DeepHealth results contribute to the following impacts:
- Contributing to the European digital sovereignty: DeepHealth developed tools (EDDL, ECVL, StreamFlow, COMPs) provide developers a EC toolkit that minimizes the dependence of non-EU big players providers.
- The impact for the developer community and IT experts: pilots have demonstrated that it increases the productivity of IT staff working in the health sector by allowing them to design, train and test many more predictive models in the same period of time, by reducing the time to train models and allowing them to perform all operations with just one toolkit. It has been also proved that DeepHealth also provides HPC and cloud infrastructure support, with a focus on usability and portability, so the procedure for training predictive models could be efficiently distributed on Hybrid and Heterogeneous HPC, Big Data and Cloud architectures in a transparent manner. Thus, The DeepHealth framework allows data scientists and IT experts to train models over hybrid HPC, cloud and Big Data architectures without a profound knowledge of these technologies and increase their productivity. Additionally, DeepHealth widens the use of and facilitates the access to advanced HPC, Big Data and cloud infrastructures to any company or institution.
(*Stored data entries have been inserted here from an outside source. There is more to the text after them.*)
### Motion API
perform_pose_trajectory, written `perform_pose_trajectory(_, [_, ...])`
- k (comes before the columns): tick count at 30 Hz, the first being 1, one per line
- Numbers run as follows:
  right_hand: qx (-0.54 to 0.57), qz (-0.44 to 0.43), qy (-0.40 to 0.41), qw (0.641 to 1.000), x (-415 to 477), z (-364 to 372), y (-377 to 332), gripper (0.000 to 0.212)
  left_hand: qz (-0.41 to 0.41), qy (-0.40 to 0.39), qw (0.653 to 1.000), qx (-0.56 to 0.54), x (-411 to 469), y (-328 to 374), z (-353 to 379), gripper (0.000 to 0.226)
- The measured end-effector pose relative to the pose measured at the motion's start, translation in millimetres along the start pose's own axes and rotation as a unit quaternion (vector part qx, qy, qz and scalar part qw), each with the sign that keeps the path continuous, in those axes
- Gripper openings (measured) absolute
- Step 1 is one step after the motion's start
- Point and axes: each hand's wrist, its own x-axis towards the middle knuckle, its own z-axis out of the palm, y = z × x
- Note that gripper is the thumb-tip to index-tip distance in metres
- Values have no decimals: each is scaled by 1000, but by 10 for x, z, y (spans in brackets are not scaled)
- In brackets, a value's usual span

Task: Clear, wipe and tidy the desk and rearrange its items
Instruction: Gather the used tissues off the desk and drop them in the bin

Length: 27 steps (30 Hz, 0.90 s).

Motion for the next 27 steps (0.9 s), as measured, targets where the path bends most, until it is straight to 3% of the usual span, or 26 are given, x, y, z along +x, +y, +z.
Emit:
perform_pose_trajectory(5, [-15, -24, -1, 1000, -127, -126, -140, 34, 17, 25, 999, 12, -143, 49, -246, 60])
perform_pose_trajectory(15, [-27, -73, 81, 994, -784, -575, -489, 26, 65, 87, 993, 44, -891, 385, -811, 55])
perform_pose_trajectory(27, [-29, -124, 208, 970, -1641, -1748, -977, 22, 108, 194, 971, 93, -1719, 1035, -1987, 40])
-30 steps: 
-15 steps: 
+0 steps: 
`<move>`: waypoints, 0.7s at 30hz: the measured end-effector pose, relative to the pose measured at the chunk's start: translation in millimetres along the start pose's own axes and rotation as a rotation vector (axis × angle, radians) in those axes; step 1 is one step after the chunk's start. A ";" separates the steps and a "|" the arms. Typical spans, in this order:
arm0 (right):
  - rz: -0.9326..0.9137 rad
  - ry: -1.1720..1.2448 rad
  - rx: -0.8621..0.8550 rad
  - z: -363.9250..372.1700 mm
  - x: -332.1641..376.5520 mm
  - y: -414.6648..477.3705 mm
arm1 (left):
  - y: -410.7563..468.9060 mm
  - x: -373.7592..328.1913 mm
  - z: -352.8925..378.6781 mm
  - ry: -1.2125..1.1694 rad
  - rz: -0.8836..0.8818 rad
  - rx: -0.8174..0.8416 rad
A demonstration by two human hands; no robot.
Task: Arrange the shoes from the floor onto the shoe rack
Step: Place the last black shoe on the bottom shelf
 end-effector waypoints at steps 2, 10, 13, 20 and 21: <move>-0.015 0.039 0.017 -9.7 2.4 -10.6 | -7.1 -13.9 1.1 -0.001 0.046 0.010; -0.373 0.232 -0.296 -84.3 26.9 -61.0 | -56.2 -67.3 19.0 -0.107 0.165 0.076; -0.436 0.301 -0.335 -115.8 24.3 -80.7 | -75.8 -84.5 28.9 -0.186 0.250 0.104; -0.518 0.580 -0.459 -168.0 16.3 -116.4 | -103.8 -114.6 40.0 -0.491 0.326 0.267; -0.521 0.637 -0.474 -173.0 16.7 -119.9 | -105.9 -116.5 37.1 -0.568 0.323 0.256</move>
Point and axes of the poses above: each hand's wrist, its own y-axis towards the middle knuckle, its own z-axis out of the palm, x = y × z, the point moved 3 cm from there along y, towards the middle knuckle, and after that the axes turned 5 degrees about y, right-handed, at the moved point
- Impacts in the health application domain: The validation of the use-cases of the usefulness of the applications/models developed demonstrate that DeepHealth can improve well-being, increasing early diagnosis and improving treatments, increasing diseases and pathologies knowledge, and saving direct and indirect healthcare costs.
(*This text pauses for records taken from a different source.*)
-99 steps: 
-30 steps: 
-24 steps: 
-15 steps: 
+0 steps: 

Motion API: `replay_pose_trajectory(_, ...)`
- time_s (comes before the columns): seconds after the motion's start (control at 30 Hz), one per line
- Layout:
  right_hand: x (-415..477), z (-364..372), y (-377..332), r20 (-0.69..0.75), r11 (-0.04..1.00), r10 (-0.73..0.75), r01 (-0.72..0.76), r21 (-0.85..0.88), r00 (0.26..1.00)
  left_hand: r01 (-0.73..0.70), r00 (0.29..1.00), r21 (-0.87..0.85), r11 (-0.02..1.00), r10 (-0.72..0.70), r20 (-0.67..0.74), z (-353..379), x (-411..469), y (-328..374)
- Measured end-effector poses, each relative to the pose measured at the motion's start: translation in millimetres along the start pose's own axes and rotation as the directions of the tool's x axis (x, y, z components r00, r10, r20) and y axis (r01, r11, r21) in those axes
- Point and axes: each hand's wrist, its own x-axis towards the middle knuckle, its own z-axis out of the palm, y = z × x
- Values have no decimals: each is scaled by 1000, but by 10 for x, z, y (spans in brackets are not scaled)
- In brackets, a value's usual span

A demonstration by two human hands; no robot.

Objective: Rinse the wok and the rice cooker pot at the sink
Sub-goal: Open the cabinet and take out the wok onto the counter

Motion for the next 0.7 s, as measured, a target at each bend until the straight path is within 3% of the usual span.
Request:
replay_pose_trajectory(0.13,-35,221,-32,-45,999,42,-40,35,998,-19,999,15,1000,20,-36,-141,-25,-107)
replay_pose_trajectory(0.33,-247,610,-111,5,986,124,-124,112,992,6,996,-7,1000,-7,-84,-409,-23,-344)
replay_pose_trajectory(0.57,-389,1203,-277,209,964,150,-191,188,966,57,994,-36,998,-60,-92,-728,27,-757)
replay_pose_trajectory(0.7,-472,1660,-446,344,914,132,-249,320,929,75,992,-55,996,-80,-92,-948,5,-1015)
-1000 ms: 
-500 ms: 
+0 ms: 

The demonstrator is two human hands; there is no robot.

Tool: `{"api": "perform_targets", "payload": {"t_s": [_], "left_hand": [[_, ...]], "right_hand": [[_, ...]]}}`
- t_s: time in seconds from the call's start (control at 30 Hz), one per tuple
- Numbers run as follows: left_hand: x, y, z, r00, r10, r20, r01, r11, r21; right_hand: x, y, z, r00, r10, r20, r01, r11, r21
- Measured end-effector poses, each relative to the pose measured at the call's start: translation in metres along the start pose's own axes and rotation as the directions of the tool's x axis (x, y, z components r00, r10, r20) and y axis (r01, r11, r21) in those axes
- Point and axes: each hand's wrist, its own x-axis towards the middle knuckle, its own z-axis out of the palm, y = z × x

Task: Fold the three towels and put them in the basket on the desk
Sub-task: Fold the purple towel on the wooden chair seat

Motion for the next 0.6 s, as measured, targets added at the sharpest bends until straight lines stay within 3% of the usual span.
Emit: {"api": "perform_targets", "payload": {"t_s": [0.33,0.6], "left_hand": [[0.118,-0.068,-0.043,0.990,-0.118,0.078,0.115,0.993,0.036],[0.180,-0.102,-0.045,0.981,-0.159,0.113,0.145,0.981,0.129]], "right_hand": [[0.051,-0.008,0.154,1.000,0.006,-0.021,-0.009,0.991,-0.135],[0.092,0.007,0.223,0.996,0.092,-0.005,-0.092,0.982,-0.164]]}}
- Impact beyond the health sector, since its outcomes are directly useful for other sectors and applications.
DeepHealth results also contribute to reduce the bottlenecks to turn AI an enabling technology for Science and the toolkit contributes towards the offering of AI+HPC as a service, which is key for reaching certain industries that have only temporary needs for high-computational resources, and to make it easy for them to exploit HPC capabilities for an increasing number of applications.